*Your instructions*.
Could you print every record below exactly as it appears?
━━━━━ Records ━━━━━
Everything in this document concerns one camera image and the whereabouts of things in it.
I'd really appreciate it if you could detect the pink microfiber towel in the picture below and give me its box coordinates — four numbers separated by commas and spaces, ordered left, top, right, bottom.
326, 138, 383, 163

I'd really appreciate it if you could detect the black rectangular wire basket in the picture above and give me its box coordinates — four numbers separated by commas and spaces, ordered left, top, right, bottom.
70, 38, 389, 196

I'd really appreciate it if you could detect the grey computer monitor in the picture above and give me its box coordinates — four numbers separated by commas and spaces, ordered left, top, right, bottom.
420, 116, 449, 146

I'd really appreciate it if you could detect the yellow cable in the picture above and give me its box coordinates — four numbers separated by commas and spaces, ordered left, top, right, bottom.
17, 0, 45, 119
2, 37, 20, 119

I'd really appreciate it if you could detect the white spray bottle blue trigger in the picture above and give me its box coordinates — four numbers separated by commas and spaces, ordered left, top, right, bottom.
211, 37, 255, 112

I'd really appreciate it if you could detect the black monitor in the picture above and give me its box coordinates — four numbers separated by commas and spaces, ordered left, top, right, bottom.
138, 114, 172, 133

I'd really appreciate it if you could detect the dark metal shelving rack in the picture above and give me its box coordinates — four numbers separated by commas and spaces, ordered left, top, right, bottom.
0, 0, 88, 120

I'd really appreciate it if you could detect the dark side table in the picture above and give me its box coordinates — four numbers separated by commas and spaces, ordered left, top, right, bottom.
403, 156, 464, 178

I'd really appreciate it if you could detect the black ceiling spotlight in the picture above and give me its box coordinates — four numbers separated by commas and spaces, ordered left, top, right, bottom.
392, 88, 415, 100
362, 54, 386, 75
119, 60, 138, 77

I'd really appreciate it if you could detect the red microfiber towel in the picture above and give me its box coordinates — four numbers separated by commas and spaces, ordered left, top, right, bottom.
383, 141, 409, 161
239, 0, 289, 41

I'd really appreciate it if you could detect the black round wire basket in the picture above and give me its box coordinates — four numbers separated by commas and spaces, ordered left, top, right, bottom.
━━━━━
*Your response*.
Everything in this document concerns one camera image and the whereabouts of things in it.
I'd really appreciate it if you could detect the pink microfiber towel in the picture below and give me its box coordinates — four numbers separated by commas and spaces, ordered left, top, right, bottom.
326, 138, 383, 163

I'd really appreciate it if you could detect the black rectangular wire basket in the picture above and give me its box coordinates — four numbers separated by commas and spaces, ordered left, top, right, bottom.
70, 38, 389, 196

I'd really appreciate it if you could detect the grey computer monitor in the picture above and give me its box coordinates — four numbers separated by commas and spaces, ordered left, top, right, bottom.
420, 116, 449, 146

I'd really appreciate it if you could detect the yellow cable in the picture above and give me its box coordinates — four numbers separated by commas and spaces, ordered left, top, right, bottom.
17, 0, 45, 119
2, 37, 20, 119

I'd really appreciate it if you could detect the white spray bottle blue trigger in the picture above and give me its box coordinates — four numbers separated by commas and spaces, ordered left, top, right, bottom.
211, 37, 255, 112

I'd really appreciate it if you could detect the black monitor in the picture above and give me its box coordinates — four numbers separated by commas and spaces, ordered left, top, right, bottom.
138, 114, 172, 133

I'd really appreciate it if you could detect the dark metal shelving rack in the picture above and give me its box coordinates — four numbers separated by commas and spaces, ordered left, top, right, bottom.
0, 0, 88, 120

I'd really appreciate it if you could detect the dark side table in the picture above and give me its box coordinates — four numbers separated by commas and spaces, ordered left, top, right, bottom.
403, 156, 464, 178

I'd really appreciate it if you could detect the black ceiling spotlight in the picture above and give me its box coordinates — four numbers separated by commas and spaces, ordered left, top, right, bottom.
392, 88, 415, 100
362, 54, 386, 75
119, 60, 138, 77

I'd really appreciate it if you could detect the red microfiber towel in the picture above and give me its box coordinates — four numbers separated by commas and spaces, ordered left, top, right, bottom.
383, 141, 409, 161
239, 0, 289, 41

I'd really appreciate it if you could detect the black round wire basket in the picture above and give me its box coordinates — four numbers separated by commas and spaces, ordered left, top, right, bottom.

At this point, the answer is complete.